Do you know the meaning of the term margin call? When an investor buys an investment with borrowed money, he or she is said to be buying on margin, margin is the credit extended as a loan.
Let’s suppose the buyer puts up $50 and borrows the rest, $50, to purchase $100 of a sub prime mortgage. Now suppose the mortgage value falls to $75. One fourthe of the total collateral has evaporated. Rules will require the borrower to either put up more margin or the securities will be sold. Remember the securities (and we use the term advisedly here) are held by the institution that extended the loan. So they can selll to protect themselves if the borrower does not put up the money or margin.
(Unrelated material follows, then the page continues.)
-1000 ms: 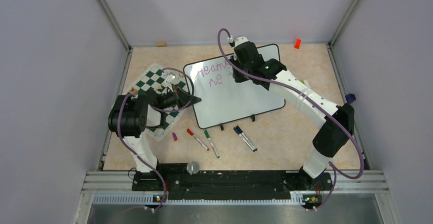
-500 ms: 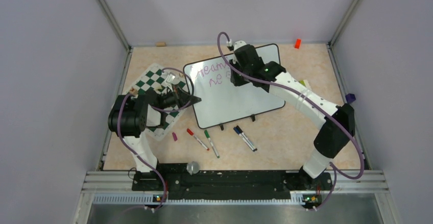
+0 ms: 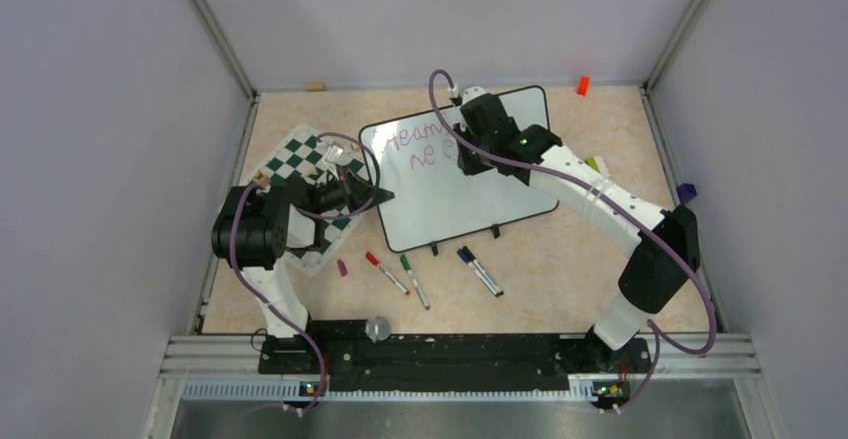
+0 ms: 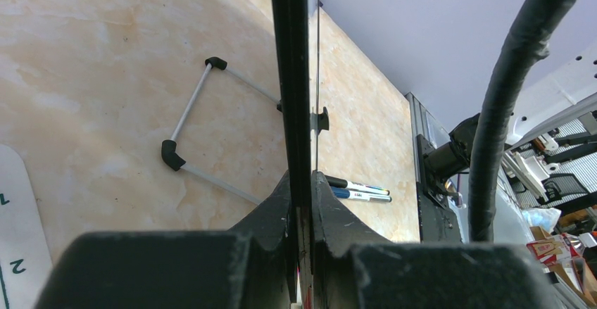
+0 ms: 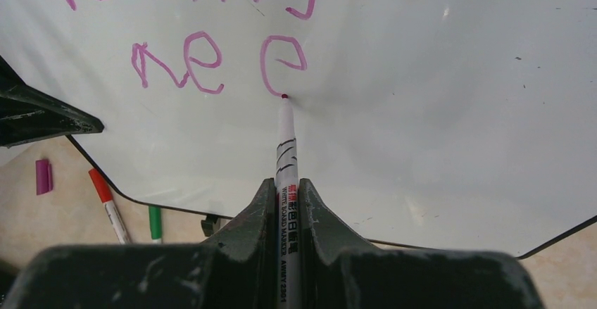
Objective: Write a sentence on the whiteboard
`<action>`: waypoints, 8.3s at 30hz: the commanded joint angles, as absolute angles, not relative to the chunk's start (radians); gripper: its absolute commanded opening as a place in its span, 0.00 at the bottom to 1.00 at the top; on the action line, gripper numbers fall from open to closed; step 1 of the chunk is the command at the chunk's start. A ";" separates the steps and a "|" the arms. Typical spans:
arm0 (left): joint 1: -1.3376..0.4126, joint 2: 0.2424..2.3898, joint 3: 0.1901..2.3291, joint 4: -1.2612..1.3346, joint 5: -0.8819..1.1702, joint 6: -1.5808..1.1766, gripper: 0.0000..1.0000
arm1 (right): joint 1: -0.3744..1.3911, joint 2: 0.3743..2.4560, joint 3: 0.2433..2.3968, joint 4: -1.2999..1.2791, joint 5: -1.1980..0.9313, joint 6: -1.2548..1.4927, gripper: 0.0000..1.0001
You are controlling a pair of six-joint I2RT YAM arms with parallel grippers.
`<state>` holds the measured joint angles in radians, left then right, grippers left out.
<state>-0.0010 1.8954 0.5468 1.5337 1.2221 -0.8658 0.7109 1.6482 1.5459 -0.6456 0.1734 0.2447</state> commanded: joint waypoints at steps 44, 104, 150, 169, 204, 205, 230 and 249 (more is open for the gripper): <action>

Read the hyperlink and discover that various banks and mortgage companies are getting margin calls.
thornburg Mortgage TMA now faces a going concern statement by its external auditor. That is a bit late as the shares have fallen from $28 a couple of months back to just about nothing now. No doubt we will see more rushes for margin, everyone wants their money before it is too late! Call up a chart of TMA and see what it looks like.
I repeated the presentation I did for a civic club in Intermed II this past week, noting that the monthly chart indicators of Moving Average Convergence Divergence had turned down. This is the first time since 2003! My point is that these problems will not be corrected quickly, and that is turning out to be the case.